**Stored entries**:
Start of Block

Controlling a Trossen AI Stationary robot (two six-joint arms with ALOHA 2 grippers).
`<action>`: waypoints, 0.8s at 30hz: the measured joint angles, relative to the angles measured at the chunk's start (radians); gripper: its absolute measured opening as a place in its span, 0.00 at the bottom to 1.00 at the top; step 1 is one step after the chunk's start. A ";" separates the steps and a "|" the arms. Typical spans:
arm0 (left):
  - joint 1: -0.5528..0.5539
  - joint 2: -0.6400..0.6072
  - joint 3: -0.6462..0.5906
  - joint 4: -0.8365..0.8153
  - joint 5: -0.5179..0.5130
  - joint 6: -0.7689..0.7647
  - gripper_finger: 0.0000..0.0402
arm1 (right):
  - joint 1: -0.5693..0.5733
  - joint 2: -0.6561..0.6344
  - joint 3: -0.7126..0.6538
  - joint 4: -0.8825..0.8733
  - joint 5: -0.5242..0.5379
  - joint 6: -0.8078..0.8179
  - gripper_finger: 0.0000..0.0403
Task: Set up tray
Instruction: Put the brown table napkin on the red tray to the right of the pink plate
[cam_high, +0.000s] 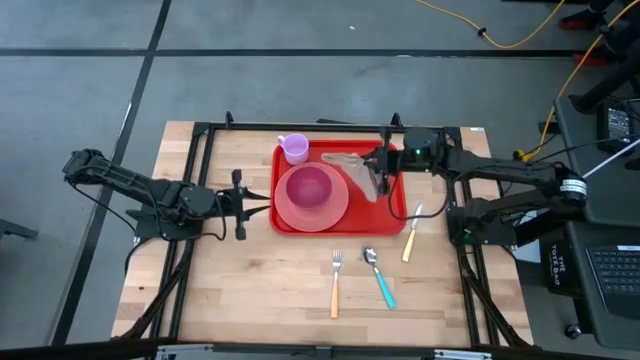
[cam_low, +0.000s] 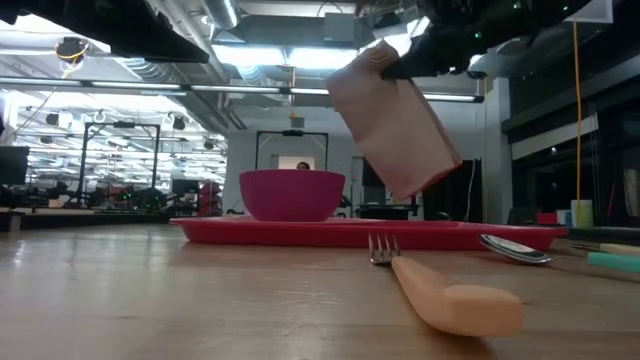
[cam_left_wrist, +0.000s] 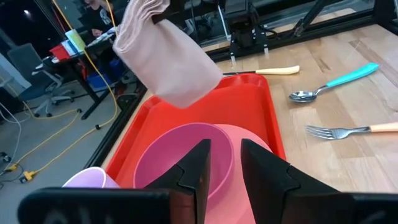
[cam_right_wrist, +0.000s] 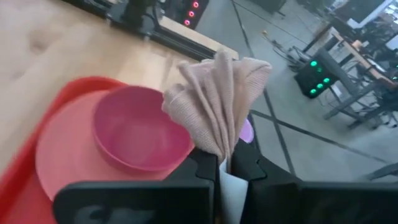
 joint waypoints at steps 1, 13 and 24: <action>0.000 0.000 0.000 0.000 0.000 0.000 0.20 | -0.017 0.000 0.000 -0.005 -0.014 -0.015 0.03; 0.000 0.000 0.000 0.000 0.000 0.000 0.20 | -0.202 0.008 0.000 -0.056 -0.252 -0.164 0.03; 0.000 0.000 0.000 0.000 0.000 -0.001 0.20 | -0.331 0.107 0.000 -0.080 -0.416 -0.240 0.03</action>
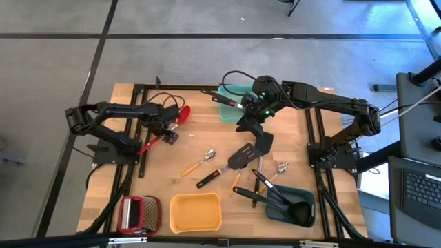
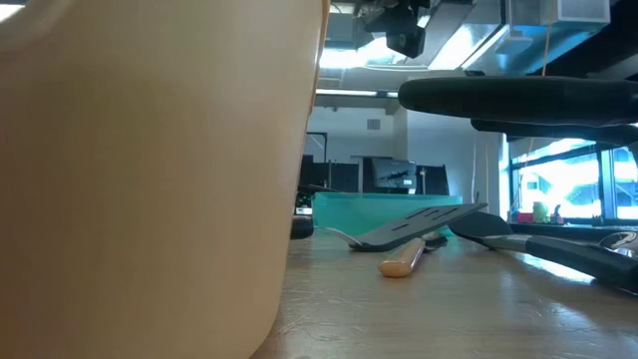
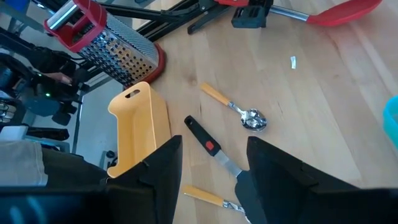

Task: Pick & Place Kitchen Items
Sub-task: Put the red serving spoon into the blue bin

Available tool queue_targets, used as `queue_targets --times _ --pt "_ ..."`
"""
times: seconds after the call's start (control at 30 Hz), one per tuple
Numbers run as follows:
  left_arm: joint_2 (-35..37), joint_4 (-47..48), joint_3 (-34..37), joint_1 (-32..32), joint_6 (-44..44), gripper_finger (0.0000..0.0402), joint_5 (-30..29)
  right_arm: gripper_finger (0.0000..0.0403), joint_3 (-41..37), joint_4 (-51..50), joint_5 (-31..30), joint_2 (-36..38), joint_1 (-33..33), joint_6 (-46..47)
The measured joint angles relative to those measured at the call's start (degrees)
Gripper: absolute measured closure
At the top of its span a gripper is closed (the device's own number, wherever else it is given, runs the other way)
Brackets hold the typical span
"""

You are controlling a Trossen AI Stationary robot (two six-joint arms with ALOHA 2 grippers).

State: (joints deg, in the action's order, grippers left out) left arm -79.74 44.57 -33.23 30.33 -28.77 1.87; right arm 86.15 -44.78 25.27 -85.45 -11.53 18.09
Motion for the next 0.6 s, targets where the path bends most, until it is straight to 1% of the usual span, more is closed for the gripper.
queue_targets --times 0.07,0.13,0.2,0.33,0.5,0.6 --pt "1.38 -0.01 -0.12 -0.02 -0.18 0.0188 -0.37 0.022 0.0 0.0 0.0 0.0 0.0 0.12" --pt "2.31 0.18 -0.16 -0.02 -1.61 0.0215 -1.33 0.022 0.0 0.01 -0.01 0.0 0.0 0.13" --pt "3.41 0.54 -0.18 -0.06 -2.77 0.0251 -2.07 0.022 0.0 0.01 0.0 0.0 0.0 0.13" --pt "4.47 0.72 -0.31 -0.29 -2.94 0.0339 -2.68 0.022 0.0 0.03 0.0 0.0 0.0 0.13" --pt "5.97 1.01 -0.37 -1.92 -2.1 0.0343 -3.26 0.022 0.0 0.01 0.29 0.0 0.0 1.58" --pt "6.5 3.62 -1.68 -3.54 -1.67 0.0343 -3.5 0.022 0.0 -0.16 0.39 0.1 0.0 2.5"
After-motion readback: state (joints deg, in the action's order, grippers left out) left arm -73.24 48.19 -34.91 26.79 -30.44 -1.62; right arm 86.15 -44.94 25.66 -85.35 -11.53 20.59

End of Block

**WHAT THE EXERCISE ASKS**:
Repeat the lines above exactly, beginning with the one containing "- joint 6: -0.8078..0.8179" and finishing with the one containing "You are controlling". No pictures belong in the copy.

**RESPONSE TO THIS EXERCISE**:
  - joint 6: -0.8078..0.8179
  - gripper_finger: 0.0000..0.0403
Task: Set up tray
Instruction: Put the brown table napkin on the red tray to the right of the pink plate
[cam_high, +0.000s] 
[cam_low, +0.000s] 
[cam_left_wrist, +0.000s] 
[cam_right_wrist, +0.000s] 
 joint waypoints at steps 1, 13 and 24: <action>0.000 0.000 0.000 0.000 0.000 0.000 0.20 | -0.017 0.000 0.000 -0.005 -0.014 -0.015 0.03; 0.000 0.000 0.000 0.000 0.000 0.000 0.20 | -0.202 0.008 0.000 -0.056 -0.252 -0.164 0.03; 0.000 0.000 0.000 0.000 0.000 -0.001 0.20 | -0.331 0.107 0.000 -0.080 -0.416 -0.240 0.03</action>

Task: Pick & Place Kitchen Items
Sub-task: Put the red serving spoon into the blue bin

Available tool queue_targets, used as `queue_targets --times _ --pt "_ ..."`
"""
times: seconds after the call's start (control at 30 Hz), one per tuple
Numbers run as follows:
  left_arm: joint_2 (-35..37), joint_4 (-47..48), joint_3 (-34..37), joint_1 (-32..32), joint_6 (-44..44), gripper_finger (0.0000..0.0402), joint_5 (-30..29)
  right_arm: gripper_finger (0.0000..0.0403), joint_3 (-41..37), joint_4 (-51..50), joint_5 (-31..30), joint_2 (-36..38), joint_1 (-33..33), joint_6 (-46..47)
The measured joint angles relative to those measured at the call's start (degrees)
Gripper: absolute measured closure
At the top of its span a gripper is closed (the device's own number, wherever else it is given, runs the other way)
Brackets hold the typical span
"""

You are controlling a Trossen AI Stationary robot (two six-joint arms with ALOHA 2 grippers).

There is nothing else to the answer.